__EXERCISE OBJECTIVE__
Every line of the material below that holds the string "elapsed" should be copied.

__WORKING DATA__
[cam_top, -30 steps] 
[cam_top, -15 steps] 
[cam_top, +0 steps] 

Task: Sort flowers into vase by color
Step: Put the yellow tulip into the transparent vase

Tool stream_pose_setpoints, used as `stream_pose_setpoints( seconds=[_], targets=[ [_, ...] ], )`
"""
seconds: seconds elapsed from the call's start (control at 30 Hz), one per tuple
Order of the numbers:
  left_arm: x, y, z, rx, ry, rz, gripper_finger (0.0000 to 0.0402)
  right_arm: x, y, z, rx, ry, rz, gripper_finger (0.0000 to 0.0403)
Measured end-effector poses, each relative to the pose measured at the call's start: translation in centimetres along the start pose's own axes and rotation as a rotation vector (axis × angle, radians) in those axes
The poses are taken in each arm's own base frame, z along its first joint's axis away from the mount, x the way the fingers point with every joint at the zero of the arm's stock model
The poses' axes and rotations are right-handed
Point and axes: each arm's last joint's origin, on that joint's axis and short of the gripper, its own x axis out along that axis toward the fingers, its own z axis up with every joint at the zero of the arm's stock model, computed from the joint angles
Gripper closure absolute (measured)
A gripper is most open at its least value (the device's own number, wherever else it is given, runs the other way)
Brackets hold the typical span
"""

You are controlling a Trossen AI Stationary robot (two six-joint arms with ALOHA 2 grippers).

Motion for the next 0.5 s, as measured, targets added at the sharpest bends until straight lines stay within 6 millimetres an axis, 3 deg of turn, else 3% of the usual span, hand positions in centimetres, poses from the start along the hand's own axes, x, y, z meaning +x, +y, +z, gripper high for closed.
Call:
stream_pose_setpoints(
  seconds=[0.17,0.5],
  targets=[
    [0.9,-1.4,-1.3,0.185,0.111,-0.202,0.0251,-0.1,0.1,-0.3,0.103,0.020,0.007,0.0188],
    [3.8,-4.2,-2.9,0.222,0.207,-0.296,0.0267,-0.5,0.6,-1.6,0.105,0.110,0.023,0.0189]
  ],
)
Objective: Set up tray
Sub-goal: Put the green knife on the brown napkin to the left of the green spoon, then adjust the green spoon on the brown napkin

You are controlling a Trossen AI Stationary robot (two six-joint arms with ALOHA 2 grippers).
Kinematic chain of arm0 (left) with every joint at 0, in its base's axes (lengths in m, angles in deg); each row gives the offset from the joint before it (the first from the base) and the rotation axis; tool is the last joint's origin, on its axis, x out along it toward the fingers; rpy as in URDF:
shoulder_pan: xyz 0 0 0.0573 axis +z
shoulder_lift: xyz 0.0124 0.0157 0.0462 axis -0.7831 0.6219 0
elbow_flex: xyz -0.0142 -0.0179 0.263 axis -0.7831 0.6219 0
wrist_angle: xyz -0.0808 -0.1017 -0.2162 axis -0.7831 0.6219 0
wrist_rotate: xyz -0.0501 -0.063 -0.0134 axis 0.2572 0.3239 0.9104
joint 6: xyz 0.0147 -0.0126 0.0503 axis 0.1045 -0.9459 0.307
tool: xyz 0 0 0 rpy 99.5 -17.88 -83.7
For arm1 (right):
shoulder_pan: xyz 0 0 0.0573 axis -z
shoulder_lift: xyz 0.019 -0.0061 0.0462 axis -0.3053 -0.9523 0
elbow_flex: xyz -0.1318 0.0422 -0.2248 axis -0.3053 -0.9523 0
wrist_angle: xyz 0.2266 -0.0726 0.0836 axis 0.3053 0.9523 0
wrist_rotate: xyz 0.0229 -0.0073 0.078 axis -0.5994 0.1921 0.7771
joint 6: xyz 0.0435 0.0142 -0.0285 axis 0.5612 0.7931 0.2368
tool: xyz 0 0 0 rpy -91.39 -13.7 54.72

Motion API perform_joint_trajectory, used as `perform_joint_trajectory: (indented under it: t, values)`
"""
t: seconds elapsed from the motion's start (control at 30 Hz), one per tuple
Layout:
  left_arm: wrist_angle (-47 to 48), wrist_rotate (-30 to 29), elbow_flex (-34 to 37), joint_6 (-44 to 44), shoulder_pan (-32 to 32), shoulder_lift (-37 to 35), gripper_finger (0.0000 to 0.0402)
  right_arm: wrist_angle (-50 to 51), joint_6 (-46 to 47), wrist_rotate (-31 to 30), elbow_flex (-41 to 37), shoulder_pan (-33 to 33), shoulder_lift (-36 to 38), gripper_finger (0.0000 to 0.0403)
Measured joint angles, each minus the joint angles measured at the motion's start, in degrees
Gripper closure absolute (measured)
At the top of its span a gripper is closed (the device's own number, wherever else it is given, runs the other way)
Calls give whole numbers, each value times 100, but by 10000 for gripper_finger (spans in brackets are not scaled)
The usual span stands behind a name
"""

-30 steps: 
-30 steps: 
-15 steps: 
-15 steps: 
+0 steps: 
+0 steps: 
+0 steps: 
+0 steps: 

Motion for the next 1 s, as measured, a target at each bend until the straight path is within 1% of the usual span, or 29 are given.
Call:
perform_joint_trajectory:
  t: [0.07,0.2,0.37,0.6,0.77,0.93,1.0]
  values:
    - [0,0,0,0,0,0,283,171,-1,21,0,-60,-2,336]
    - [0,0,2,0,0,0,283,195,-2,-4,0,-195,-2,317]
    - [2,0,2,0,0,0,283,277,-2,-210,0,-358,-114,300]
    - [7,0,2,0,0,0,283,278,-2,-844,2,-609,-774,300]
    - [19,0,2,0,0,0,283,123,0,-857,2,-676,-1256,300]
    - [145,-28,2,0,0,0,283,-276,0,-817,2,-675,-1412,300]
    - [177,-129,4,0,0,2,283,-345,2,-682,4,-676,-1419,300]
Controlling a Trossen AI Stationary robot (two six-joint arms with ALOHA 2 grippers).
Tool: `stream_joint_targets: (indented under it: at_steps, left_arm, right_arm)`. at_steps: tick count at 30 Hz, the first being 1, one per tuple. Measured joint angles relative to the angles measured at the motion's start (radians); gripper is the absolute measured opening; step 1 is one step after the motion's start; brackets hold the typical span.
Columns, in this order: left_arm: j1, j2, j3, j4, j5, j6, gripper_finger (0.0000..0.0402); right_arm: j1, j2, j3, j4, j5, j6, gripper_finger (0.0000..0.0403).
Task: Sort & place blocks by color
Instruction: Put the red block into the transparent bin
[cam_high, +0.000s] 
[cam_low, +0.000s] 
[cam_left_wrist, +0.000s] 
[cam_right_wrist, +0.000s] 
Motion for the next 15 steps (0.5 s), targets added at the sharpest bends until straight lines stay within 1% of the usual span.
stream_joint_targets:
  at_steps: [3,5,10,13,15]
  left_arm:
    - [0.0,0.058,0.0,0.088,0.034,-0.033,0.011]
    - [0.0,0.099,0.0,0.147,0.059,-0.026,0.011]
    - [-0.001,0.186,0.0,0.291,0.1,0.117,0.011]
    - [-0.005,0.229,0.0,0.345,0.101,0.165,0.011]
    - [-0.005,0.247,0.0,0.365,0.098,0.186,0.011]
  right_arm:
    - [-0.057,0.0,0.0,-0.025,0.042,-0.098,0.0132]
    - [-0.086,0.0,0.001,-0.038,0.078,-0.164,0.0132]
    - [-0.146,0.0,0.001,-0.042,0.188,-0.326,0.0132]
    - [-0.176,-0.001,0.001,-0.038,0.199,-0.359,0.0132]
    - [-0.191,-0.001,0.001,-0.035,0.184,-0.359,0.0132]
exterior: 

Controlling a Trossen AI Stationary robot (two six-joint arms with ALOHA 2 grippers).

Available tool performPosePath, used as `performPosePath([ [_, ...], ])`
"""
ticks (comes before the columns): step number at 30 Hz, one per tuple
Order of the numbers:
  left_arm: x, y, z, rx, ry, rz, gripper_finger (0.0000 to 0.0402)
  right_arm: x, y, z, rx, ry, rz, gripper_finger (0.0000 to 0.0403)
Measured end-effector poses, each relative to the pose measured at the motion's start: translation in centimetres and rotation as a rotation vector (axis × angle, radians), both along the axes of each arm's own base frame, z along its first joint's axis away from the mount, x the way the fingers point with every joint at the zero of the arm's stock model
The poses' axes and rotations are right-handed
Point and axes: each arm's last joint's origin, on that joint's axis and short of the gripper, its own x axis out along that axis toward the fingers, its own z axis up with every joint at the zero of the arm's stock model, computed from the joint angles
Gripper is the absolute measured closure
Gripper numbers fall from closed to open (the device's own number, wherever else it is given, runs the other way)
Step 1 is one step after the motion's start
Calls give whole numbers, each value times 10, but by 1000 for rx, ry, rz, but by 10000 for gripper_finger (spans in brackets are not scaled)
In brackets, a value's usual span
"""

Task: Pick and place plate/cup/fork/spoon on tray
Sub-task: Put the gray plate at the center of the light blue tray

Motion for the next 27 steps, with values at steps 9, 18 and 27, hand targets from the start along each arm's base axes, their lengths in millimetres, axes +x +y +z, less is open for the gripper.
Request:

__RESULT OF THIS TASK__
seconds: seconds elapsed from the call's start (control at 30 Hz), one per tuple
t: seconds elapsed from the motion's start (control at 30 Hz), one per tuple

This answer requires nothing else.